Making it so that only one party need to have a pro account might help a bit
Still doesn't work. Any two people don't have a pro account and they stop using it in favor of a competitor, and then their other contacts use the competitor too. You can't charge for something WhatsApp has for free.
They need to dump sms entirely. Use on device private keys. If users mess it up, it’s on them. People need to get educated about how to manage private keys.

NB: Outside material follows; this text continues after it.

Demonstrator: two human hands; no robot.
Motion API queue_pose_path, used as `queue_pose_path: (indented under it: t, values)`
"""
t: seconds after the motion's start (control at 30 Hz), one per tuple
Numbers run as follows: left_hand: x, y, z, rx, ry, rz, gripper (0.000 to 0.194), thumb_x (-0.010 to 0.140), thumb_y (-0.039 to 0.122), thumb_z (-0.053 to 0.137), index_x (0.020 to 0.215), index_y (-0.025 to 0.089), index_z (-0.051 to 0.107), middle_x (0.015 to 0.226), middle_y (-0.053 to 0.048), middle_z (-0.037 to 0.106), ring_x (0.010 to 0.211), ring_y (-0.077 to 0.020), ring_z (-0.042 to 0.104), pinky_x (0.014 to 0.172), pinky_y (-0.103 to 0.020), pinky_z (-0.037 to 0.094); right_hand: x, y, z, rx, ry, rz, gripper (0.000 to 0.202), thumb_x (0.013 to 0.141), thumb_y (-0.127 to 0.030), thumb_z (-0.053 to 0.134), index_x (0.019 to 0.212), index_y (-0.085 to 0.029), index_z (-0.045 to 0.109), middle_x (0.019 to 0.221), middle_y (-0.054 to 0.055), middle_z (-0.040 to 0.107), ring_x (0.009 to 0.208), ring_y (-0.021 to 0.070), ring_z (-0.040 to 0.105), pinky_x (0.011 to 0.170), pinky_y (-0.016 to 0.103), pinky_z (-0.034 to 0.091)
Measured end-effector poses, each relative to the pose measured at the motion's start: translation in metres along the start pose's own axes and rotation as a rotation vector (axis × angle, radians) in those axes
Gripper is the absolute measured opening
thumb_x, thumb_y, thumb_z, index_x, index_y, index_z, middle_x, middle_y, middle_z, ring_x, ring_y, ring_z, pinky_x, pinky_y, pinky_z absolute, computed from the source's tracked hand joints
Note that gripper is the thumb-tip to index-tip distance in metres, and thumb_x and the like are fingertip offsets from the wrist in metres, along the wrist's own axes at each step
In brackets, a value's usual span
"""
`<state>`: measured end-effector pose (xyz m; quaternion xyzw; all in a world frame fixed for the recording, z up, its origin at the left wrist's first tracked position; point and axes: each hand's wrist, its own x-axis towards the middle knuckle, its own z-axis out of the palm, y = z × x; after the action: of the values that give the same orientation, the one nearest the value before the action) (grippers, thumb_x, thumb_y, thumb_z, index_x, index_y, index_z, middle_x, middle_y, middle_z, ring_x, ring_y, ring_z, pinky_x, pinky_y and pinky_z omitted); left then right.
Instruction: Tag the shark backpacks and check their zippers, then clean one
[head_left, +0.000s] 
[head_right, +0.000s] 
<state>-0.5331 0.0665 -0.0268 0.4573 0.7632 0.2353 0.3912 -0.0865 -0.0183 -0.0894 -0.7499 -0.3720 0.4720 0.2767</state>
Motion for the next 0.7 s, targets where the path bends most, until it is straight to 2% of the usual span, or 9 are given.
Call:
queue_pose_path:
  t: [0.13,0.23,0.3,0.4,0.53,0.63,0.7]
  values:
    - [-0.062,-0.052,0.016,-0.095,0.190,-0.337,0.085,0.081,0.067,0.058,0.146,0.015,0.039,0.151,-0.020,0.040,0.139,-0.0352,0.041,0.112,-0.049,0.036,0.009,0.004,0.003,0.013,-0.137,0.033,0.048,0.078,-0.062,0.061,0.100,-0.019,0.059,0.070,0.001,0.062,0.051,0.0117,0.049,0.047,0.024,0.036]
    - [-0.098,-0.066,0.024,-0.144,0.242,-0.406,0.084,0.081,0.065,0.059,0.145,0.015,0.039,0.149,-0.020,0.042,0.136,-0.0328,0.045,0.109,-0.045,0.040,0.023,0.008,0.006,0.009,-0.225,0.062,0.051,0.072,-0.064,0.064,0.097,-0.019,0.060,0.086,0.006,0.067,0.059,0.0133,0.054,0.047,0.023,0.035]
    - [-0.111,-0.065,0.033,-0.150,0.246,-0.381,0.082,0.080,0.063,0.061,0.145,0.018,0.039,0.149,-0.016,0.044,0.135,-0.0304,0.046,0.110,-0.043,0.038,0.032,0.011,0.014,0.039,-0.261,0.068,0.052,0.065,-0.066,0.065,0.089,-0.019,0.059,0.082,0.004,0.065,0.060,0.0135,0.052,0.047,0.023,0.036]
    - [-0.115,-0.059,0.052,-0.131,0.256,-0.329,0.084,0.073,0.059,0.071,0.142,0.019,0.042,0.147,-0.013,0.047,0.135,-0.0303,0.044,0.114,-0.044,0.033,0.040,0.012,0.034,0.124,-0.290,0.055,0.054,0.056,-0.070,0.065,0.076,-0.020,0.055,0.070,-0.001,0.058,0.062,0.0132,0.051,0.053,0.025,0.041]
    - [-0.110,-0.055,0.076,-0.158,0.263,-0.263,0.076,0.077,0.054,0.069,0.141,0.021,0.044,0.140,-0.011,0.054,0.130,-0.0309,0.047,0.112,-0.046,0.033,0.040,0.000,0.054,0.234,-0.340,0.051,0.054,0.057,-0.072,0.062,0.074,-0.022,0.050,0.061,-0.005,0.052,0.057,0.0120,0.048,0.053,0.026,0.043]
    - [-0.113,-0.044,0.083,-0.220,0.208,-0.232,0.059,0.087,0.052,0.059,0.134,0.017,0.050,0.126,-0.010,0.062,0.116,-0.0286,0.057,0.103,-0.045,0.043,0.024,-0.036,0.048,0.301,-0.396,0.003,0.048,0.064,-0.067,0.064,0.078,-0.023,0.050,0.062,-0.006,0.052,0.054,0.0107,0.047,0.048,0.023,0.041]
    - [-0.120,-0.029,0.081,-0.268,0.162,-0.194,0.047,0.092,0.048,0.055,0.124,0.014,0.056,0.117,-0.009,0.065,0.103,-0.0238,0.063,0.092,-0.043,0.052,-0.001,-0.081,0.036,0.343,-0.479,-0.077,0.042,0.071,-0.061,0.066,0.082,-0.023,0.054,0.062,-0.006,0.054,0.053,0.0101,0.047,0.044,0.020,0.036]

As someone technically savvy, I don't trust myself to manage my own private keys sufficiently for a service that's the point of contact for all my friends and family. I think it's a much taller order for someone without the technical knowhow – remember that Signal's audience includes very non-technical people who don't have time to learn the technical ins and outs but absolutely require its utility, like journalists and dissidents.
Then few will use it and Signal will die. There is this gap between the ideals of the technically-minded and the reality that users live in. They tried to dump SMS - and people responded by not using alternatives. The entire sales pitch of Signal is that it is easy and unobtrusive.
costs for a nonprofit are the same as costs for a forprofit
there’s just a bunch of nonprofit employees or personnel that play on the pauper perception because its convenient, but “nonprofit” and no money is not correlated to anything
so if those employee costs were excessive for any organization, saying non profit doesn’t make them more or less excessive
I think tech talent is undervalued and should at least compete directly with FAANG, for many organizations this is not possible, for organizations with other liquid assets they create (like Signal) it is possible. All employment hasnt risen with cost of living, I’m not familiar with other sectors.
> $19 million for 50 staff. That's $338k/head on average.